* **Data section**

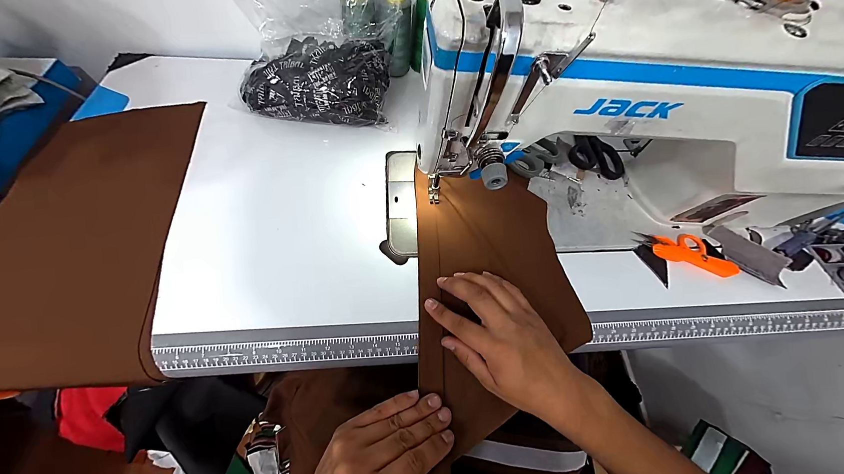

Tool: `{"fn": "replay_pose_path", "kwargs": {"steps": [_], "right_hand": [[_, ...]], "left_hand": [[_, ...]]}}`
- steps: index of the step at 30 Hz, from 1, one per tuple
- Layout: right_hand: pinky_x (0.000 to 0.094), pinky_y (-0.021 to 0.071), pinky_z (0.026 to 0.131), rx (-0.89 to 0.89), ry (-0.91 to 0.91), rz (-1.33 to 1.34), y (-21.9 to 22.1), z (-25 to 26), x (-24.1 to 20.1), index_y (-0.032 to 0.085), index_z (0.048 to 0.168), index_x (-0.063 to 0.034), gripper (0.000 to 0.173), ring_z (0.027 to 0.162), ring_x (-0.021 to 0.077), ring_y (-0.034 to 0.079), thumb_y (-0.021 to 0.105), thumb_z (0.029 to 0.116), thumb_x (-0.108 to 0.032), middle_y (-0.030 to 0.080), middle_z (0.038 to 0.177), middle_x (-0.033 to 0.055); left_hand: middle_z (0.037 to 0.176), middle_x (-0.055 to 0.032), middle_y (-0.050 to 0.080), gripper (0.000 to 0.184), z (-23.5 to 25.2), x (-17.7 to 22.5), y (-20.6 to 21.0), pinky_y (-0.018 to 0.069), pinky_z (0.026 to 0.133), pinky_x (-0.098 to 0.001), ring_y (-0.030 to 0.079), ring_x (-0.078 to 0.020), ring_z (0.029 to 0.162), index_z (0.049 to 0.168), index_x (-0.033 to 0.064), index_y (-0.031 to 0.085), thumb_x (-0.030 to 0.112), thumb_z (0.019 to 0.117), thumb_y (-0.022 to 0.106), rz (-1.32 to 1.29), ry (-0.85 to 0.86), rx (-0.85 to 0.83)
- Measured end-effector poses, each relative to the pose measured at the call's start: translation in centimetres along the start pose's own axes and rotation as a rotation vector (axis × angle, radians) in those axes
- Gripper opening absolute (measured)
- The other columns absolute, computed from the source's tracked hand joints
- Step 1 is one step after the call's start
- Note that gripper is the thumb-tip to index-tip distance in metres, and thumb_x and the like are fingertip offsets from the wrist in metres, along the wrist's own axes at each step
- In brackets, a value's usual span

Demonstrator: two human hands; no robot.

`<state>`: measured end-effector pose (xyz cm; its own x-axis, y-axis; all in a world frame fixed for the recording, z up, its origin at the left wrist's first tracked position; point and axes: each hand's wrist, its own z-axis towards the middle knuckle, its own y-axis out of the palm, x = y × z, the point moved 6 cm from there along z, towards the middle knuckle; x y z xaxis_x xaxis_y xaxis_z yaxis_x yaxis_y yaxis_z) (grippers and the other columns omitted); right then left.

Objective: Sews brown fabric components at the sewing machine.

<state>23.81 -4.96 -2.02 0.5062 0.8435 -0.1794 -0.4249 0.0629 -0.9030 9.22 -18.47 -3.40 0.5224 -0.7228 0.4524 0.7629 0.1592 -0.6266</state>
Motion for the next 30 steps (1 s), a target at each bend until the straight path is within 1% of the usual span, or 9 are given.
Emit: {"fn": "replay_pose_path", "kwargs": {"steps": [4, 9, 11, 14, 19, 22, 26, 28, 30], "right_hand": [[0.0564, 0.0372, 0.118, 0.001, 0.024, -0.022, 0.1, -1.6, -0.8, 0.062, 0.142, -0.0254, 0.043, 0.146, 0.0254, 0.045, 0.043, 0.1086, -0.044, 0.054, 0.153, 0.0000], [0.0568, 0.0386, 0.116, -0.011, 0.050, 0.020, -0.1, -2.2, 0.0, 0.058, 0.144, -0.0345, 0.042, 0.145, 0.0257, 0.046, 0.043, 0.1079, -0.049, 0.055, 0.151, 0.0013], [0.0566, 0.0376, 0.117, -0.024, 0.043, 0.019, -0.2, -1.8, 0.6, 0.058, 0.144, -0.0366, 0.042, 0.145, 0.0261, 0.046, 0.043, 0.1074, -0.050, 0.055, 0.151, 0.0021], [0.0576, 0.0356, 0.118, -0.057, 0.016, 0.012, -0.3, -0.8, 1.6, 0.059, 0.144, -0.0365, 0.044, 0.147, 0.0277, 0.043, 0.042, 0.1069, -0.053, 0.053, 0.153, 0.0035], [0.0598, 0.0303, 0.121, -0.127, -0.002, 0.040, -0.5, 1.2, 3.7, 0.062, 0.141, -0.0374, 0.046, 0.151, 0.0300, 0.036, 0.042, 0.1055, -0.057, 0.048, 0.157, 0.0062], [0.0581, 0.0304, 0.121, -0.132, -0.023, 0.069, -0.6, 2.4, 4.9, 0.064, 0.140, -0.0371, 0.044, 0.151, 0.0301, 0.035, 0.045, 0.1044, -0.057, 0.047, 0.157, 0.0073], [0.0578, 0.0309, 0.120, -0.136, -0.061, 0.093, -0.7, 4.0, 6.5, 0.065, 0.140, -0.0354, 0.044, 0.150, 0.0310, 0.036, 0.048, 0.1033, -0.055, 0.048, 0.156, 0.0081], [0.0593, 0.0295, 0.121, -0.144, -0.089, 0.067, -1.0, 4.7, 6.8, 0.065, 0.139, -0.0331, 0.044, 0.150, 0.0319, 0.036, 0.050, 0.1032, -0.052, 0.048, 0.157, 0.0065], [0.0609, 0.0271, 0.122, -0.149, -0.102, 0.050, -1.3, 5.0, 6.4, 0.068, 0.137, -0.0276, 0.041, 0.150, 0.0313, 0.036, 0.050, 0.1042, -0.045, 0.051, 0.155, 0.0024]], "left_hand": [[0.123, -0.0077, 0.074, 0.017, 0.4, 0.0, -0.1, 0.0473, 0.115, -0.0348, 0.065, -0.0185, 0.126, 0.114, 0.0058, 0.072, 0.007, 0.1009, 0.062, -0.034, -0.010, -0.034], [0.120, -0.0109, 0.075, 0.018, 1.1, 0.0, -0.1, 0.0468, 0.115, -0.0352, 0.066, -0.0206, 0.125, 0.114, 0.0034, 0.073, 0.004, 0.1004, 0.061, -0.076, -0.025, -0.075], [0.120, -0.0109, 0.075, 0.018, 1.5, -0.5, -0.2, 0.0465, 0.115, -0.0353, 0.066, -0.0207, 0.125, 0.114, 0.0034, 0.073, 0.005, 0.1006, 0.061, -0.064, -0.029, -0.080], [0.122, -0.0101, 0.074, 0.018, 2.3, -1.8, -0.4, 0.0468, 0.115, -0.0357, 0.065, -0.0199, 0.126, 0.115, 0.0040, 0.072, 0.006, 0.1010, 0.061, -0.053, -0.023, -0.070], [0.121, -0.0080, 0.075, 0.017, 4.0, -3.7, -0.4, 0.0476, 0.114, -0.0341, 0.065, -0.0187, 0.125, 0.113, 0.0060, 0.072, 0.007, 0.1023, 0.059, 0.027, 0.025, -0.046], [0.121, -0.0083, 0.075, 0.017, 5.1, -4.7, -0.5, 0.0495, 0.112, -0.0343, 0.066, -0.0189, 0.124, 0.113, 0.0056, 0.071, 0.007, 0.1027, 0.058, 0.057, 0.047, -0.022], [0.119, -0.0079, 0.076, 0.017, 6.8, -5.8, -0.5, 0.0511, 0.111, -0.0346, 0.068, -0.0191, 0.122, 0.112, 0.0062, 0.072, 0.009, 0.1033, 0.058, 0.123, 0.043, -0.055], [0.119, -0.0076, 0.076, 0.018, 7.5, -6.3, -0.4, 0.0519, 0.110, -0.0347, 0.068, -0.0194, 0.121, 0.111, 0.0063, 0.073, 0.010, 0.1037, 0.057, 0.145, 0.031, -0.073], [0.119, -0.0067, 0.076, 0.019, 8.0, -6.5, -0.4, 0.0523, 0.109, -0.0346, 0.068, -0.0190, 0.122, 0.112, 0.0070, 0.074, 0.010, 0.1039, 0.057, 0.161, 0.006, -0.097]]}}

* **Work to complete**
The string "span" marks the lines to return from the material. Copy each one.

* **Output below**
- In brackets, a value's usual span
Motion for the next 30 steps (1 s), a target at each bend until the straight path is within 1% of the usual span, or 9 are given.

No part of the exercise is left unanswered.